Fixing a Frozen Pipe

Tips on How to Repair a Frozen Pipe

By Mark J. Donovan

It won’t be long before winter is upon us once more. For those of us living in northern climates we’ll have to get use to bundling up and shoveling snow again. And for some unfortunate homeowners they’ll also have to contend with frozen pipes during the winter months. I’ve personally had to deal with fixing a couple of frozen pipes in my homes over the years and in the subsequent paragraphs below I provide tips on how to make your own frozen pipe repairs.

Preventing Frozen Pipes

When it comes to frozen pipes the best solution is to make sure they never happen. You can do that in multiple ways. If you are having a home built make sure the plumber routes all plumbing lines on inside walls, and in particular the supply lines.

No supply line should be installed on exterior walls. Even the best insulated exterior walls cannot always be adequate enough for preventing a water pipe from freezing. Likewise, foam wrapped around plumbing supply lines is just as inadequate for protecting them from freezing when placed in exterior walls. Also make sure no plumbing supply lines are routed into cold attic spaces. A frozen pipe located in an attic that breaks and then subsequently spews water down onto your finished drywall ceilings is a major and expensive disaster.

If you have an existing home with plumbing supply lines in exterior walls I highly recommend paying the price and having them moved. It is a controlled expense that you can plan for when acting in a preventative manner, versus an uncontrolled and much more expensive situation when the pipe breaks unexpectedly during a cold winter night.

How to Fix a Frozen Pipe

If water will not flow out of a faucet when you turn it on, or you are no longer getting any heat out of your baseboard heaters, and you can’t find a water leak in your home, you may be fortunate in that you only have a frozen pipe, and not a broken one.

Frozen copper pipe

In this situation, identify the possible frozen areas of the pipe and gently heat them up with a hair dryer. If you are lucky the water will begin to flow again and you’ll have avoided a major catastrophe. After the water is confirmed flowing again through the pipe insulate it well for the short term. At some point down the road you may want to move the location of the pipe to prevent it from freezing again.

How to Fix a Frozen Pipe that Breaks

If you do have the situation where a frozen pipe breaks, make sure to first shut off water to the pipe and open the faucet at the far end of the pipe to drain any residual unfrozen water from it.

Next, carefully inspect the pipe that has frozen and broken to identify all the areas where it is damaged. Make sure to look for not just cracks, but also holes, including pin holes, in the pipe. In addition, check the entire length of pipe where it is exposed to cold temperatures, including if it runs into crawl spaces, or cold attic areas.

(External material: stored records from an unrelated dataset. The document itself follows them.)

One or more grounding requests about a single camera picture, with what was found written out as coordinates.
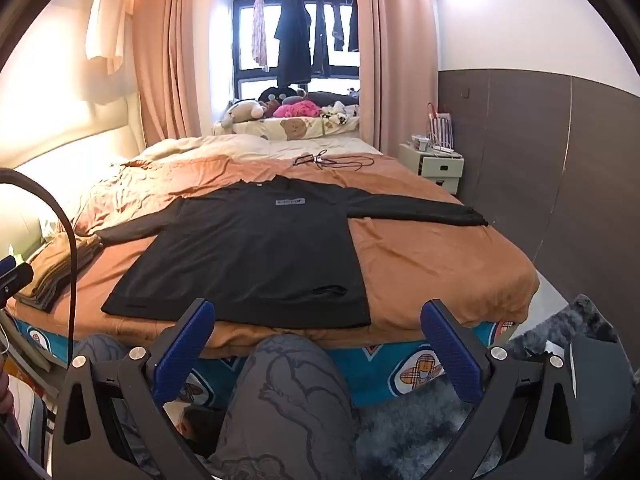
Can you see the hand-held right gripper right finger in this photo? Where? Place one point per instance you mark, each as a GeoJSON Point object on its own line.
{"type": "Point", "coordinates": [452, 355]}

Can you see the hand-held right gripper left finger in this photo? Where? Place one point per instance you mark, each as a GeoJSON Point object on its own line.
{"type": "Point", "coordinates": [185, 355]}

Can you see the black long-sleeve shirt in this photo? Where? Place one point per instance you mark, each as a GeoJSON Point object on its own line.
{"type": "Point", "coordinates": [250, 260]}

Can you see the stack of folded clothes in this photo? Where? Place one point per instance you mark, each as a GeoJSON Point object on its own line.
{"type": "Point", "coordinates": [55, 270]}

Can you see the person's leg grey printed pants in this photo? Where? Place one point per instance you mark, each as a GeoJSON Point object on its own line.
{"type": "Point", "coordinates": [285, 400]}
{"type": "Point", "coordinates": [100, 346]}

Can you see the grey shaggy rug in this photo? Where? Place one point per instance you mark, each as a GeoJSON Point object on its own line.
{"type": "Point", "coordinates": [400, 435]}

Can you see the orange blanket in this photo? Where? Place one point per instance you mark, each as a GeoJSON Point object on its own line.
{"type": "Point", "coordinates": [425, 260]}

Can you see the white nightstand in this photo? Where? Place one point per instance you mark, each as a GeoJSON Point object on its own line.
{"type": "Point", "coordinates": [440, 167]}

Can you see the white power strip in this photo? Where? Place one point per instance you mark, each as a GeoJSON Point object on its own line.
{"type": "Point", "coordinates": [441, 150]}

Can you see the cream duvet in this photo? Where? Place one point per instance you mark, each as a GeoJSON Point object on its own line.
{"type": "Point", "coordinates": [225, 147]}

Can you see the clear plastic container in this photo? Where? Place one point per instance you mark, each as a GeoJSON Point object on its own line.
{"type": "Point", "coordinates": [419, 142]}

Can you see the striped paper bag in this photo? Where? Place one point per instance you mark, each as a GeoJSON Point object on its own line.
{"type": "Point", "coordinates": [442, 130]}

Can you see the black eyeglasses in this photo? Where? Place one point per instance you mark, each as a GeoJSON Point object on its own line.
{"type": "Point", "coordinates": [302, 160]}

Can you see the grey white plush toy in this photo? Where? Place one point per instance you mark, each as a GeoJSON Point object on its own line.
{"type": "Point", "coordinates": [245, 110]}

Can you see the bear print pillow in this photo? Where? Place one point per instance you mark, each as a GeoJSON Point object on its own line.
{"type": "Point", "coordinates": [310, 127]}

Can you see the black white print plush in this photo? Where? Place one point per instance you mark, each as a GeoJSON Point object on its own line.
{"type": "Point", "coordinates": [337, 115]}

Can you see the pink curtain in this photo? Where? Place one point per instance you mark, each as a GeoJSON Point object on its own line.
{"type": "Point", "coordinates": [400, 60]}
{"type": "Point", "coordinates": [170, 60]}

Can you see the pink plush toy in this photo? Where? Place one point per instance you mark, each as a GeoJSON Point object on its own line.
{"type": "Point", "coordinates": [297, 110]}

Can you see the white hanging shirt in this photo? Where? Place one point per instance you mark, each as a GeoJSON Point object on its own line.
{"type": "Point", "coordinates": [105, 20]}

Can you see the black plush toy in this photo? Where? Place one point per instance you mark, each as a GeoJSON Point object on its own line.
{"type": "Point", "coordinates": [280, 94]}

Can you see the dark grey cushion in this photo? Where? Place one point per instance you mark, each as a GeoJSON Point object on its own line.
{"type": "Point", "coordinates": [330, 97]}

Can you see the floral hanging garment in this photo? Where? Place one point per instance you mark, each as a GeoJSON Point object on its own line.
{"type": "Point", "coordinates": [259, 35]}

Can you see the black hanging coat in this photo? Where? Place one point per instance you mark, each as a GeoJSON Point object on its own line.
{"type": "Point", "coordinates": [292, 40]}

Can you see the long dark hanging garment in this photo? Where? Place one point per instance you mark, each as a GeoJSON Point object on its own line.
{"type": "Point", "coordinates": [321, 40]}

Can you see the short black hanging garment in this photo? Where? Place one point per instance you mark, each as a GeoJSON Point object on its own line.
{"type": "Point", "coordinates": [354, 25]}

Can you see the short grey hanging garment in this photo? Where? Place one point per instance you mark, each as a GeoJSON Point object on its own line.
{"type": "Point", "coordinates": [338, 25]}

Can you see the black frame window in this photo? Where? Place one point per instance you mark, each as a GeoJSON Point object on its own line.
{"type": "Point", "coordinates": [245, 35]}

Once you’ve identified the broken section of copper supply pipe use a hair dryer to warm it up and to get the ice in the pipe to melt and drain. Once drained, cut out the section of pipe with a hacksaw or pipe cutter and replace it with an appropriate length. You’ll need a couple of straight fittings, as well as the length of replacement copper pipe. In addition, you’ll need a propane torch, flux, rag, emery cloth and lead-free solder to replace the section of pipe.

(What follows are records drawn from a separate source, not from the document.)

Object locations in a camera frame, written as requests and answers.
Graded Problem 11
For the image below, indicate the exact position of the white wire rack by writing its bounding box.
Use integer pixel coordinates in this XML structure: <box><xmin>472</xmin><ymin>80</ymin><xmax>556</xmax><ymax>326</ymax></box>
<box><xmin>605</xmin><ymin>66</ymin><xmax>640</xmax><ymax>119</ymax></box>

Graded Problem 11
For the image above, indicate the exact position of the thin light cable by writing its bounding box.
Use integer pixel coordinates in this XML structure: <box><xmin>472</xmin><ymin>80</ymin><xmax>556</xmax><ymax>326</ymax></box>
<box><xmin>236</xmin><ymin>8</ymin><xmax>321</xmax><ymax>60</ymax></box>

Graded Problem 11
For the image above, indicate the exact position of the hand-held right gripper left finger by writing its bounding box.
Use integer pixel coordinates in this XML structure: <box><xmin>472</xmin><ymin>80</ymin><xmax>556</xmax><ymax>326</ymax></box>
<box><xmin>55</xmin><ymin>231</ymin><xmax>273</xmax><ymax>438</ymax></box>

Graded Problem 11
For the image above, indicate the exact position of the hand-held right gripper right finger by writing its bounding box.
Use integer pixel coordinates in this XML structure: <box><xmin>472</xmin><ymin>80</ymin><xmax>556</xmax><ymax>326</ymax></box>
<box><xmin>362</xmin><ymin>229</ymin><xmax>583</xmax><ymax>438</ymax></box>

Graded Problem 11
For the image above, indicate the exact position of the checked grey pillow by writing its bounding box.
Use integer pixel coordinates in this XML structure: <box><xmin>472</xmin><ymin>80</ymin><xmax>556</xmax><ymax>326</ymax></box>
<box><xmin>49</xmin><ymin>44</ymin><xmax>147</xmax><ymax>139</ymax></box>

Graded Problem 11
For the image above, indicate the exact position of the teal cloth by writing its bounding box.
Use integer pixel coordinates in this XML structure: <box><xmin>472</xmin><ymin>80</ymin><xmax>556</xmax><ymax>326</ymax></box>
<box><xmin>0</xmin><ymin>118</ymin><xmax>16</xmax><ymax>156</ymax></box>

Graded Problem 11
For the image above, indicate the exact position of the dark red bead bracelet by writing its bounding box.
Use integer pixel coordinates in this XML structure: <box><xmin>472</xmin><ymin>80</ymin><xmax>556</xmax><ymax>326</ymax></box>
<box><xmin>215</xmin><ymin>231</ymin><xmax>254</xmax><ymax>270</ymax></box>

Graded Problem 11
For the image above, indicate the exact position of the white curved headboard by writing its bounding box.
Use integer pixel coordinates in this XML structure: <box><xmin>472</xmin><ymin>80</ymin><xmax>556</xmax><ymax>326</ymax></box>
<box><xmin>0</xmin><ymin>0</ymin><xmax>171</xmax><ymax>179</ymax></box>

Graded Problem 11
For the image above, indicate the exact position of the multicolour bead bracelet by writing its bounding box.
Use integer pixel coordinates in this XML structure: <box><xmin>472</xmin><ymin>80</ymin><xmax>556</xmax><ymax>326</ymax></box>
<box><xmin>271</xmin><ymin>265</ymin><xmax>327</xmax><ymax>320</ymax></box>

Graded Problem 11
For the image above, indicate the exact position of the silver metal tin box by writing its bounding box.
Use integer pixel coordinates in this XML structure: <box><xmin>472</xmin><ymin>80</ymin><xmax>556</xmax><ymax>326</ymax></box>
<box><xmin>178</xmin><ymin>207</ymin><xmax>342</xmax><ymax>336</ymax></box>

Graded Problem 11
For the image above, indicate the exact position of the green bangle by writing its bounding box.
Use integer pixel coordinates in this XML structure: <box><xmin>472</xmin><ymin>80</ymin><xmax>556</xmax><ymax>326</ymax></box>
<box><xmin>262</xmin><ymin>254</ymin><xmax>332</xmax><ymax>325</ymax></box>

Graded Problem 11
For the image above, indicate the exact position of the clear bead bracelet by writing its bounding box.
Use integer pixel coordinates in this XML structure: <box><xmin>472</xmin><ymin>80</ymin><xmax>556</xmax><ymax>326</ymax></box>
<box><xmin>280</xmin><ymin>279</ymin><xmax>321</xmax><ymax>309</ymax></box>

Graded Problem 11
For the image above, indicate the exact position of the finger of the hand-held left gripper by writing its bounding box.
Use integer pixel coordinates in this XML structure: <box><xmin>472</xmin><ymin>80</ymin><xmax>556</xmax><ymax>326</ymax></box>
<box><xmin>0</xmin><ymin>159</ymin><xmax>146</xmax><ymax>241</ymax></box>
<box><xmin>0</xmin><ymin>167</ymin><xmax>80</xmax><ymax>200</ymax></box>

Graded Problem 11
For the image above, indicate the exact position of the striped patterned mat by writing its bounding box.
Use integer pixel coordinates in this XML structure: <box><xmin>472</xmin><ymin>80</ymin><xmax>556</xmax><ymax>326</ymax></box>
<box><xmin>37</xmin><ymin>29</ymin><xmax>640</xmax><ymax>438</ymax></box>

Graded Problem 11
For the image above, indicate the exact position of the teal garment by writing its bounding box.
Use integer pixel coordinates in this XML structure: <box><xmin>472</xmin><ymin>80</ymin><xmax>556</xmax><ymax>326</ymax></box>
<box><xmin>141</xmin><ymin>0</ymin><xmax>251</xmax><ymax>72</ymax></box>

After cutting out the section of damaged pipe clean the ends you’ll be installing the new pipe to with a rag. Then lightly rub them with the emery cloth to make them shiny clean. Likewise use the emery cloth on the replacement length of pipe and the fittings. Then wipe the fittings and all the ends of the pipe down once again with the rag.

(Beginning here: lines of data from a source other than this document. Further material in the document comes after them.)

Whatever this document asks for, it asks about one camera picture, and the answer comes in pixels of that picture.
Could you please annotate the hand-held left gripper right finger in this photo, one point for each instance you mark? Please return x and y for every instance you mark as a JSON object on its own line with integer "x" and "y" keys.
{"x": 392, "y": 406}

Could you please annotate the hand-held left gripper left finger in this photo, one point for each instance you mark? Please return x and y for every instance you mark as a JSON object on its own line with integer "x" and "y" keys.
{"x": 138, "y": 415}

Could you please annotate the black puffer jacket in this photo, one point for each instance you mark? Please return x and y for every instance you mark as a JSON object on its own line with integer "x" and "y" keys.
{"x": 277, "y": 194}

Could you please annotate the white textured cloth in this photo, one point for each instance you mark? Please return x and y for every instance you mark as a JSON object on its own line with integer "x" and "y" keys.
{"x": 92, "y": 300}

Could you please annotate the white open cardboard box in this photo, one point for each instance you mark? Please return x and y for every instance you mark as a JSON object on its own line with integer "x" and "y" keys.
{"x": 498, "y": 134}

Next apply flux to the replacement pipe ends and the inside sections of the fittings and hand assemble them altogether. Similarly do the same on the ends of the pipe where you will install the replacement pipe section. Then install the replacement pipe section onto the ends of the existing pipe.

Once the new section of pipe has been hand installed, use the propane torch to melt a bead of solder around all the joints. After flowing a bead of solder around each joint immediately wipe it down with a moist rag. After soldering all the joints turn the water back onto the supply line and check for any leaks. If you were careful in your work you should have no leaks. Lastly wrap the pipe with foam insulation, followed by batt insulation. In the spring consider permanently relocating the pipe away from the cold areas of the home, or adding electrical pipe-heating wire to the sections of the pipe that are exposed to cold areas.

If you don’t feel up to making the repairs yourself, then at least wrap the broken areas of the pipe with duct tape or electrical tape for a temporary pipe repair. Then call your plumber to make the permanent repair as described above.